Colgó y miró su bebida, cuyo hielo tintineaba como un eco de su desasosiego. «Quizás un trago más me ayude a olvidar», pensó, mientras levantaba el vaso y brindaba con su reflejo en el espejo detrás de la barra. «Por ti, Leonardo, y por el amor que se me escapa entre los dedos».
Natalia estaba sumida en sus pensamientos cuando, de repente, un hombre alto y apuesto se acercó a ella. Su piel morena brillaba bajo la tenue luz del bar y su sonrisa era tan cautivadora que hizo que Natalia se sintiera un poco más viva.
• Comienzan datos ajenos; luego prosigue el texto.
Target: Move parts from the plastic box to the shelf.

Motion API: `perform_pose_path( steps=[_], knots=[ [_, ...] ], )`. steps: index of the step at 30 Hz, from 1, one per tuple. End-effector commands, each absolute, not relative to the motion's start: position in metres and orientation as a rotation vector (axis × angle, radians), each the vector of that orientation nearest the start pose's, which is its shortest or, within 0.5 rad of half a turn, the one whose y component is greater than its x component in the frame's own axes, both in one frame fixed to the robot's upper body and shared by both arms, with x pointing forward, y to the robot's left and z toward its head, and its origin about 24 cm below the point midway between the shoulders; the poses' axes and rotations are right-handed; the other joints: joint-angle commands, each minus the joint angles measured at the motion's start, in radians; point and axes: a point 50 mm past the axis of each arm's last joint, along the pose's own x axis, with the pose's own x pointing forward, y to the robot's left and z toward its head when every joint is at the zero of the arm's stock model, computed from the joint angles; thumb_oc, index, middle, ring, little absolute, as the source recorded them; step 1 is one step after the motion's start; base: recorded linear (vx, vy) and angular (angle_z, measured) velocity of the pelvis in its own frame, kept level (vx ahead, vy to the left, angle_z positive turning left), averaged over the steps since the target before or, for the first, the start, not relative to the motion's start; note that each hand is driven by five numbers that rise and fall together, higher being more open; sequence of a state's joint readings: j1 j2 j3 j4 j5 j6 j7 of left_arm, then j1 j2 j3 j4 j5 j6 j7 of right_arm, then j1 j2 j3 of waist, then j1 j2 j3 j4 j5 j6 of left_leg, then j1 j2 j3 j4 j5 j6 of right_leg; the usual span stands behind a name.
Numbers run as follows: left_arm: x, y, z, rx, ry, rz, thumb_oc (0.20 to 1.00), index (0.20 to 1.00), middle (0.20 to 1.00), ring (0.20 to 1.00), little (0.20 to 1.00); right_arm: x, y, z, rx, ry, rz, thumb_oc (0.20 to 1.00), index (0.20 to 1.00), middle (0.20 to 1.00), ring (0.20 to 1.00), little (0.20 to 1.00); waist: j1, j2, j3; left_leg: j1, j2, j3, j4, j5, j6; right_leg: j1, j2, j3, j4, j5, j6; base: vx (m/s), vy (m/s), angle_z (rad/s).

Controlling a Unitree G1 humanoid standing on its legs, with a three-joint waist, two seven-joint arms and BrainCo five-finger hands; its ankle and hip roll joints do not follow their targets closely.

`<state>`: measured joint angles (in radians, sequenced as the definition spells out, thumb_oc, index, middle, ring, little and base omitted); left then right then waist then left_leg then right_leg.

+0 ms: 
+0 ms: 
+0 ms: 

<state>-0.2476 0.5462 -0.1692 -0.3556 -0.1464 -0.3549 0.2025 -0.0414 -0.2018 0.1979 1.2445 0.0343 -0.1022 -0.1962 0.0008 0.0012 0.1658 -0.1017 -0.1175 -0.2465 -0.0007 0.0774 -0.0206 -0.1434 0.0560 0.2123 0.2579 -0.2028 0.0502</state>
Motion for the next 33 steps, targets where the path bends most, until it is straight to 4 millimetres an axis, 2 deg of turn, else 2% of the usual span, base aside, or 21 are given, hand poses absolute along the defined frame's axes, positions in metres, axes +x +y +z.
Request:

—¿Te importa si me uno a ti? —preguntó él, con un aire de picardía en su mirada. —No puedo dejar que una belleza como tú esté sola en un lugar así.
Natalia levantó la vista, intentando mantener su distancia emocional.
—No estoy buscando compañía, gracias —respondió, aunque su voz sonó menos firme de lo que esperaba.
—Vamos, solo un trago. Prometo que no soy un tipo raro, solo un amante de las buenas conversaciones —insistió, acercándose un poco más, y su tono juguetón desafiaba su resistencia.
Ella dudó, sintiendo una chispa de curiosidad.
—¿Y qué te hace pensar que tengo ganas de hablar contigo?
—Porque, a pesar de la tristeza que hay en tus ojos, hay una luz que me dice que tienes historias que contar. Y yo, por mi parte, tengo un par de chistes que podrían hacerte reír —dijo, guiñándole un ojo.
Natalia no pudo evitar sonreír ante su descaro.
—Está bien, un trago. Pero solo uno —accedió, sintiendo que tal vez un poco de diversión no le haría daño.
—Perfecto —dijo él, levantando la mano para llamar al camarero. —Un gin tonic para la dama y para mí, un whisky. Por cierto, soy Sebastián. ¿Y tú?
—Natalia —respondió, sintiendo que la conversación comenzaba a despejar un poco la tormenta que tenía en su interior.
—Natalia... un nombre tan hermoso como su dueña. ¿Qué te trae a este bar? ¿Un corazón roto o simplemente la necesidad de un buen trago? —preguntó, con una sonrisa que prometía más que solo palabras.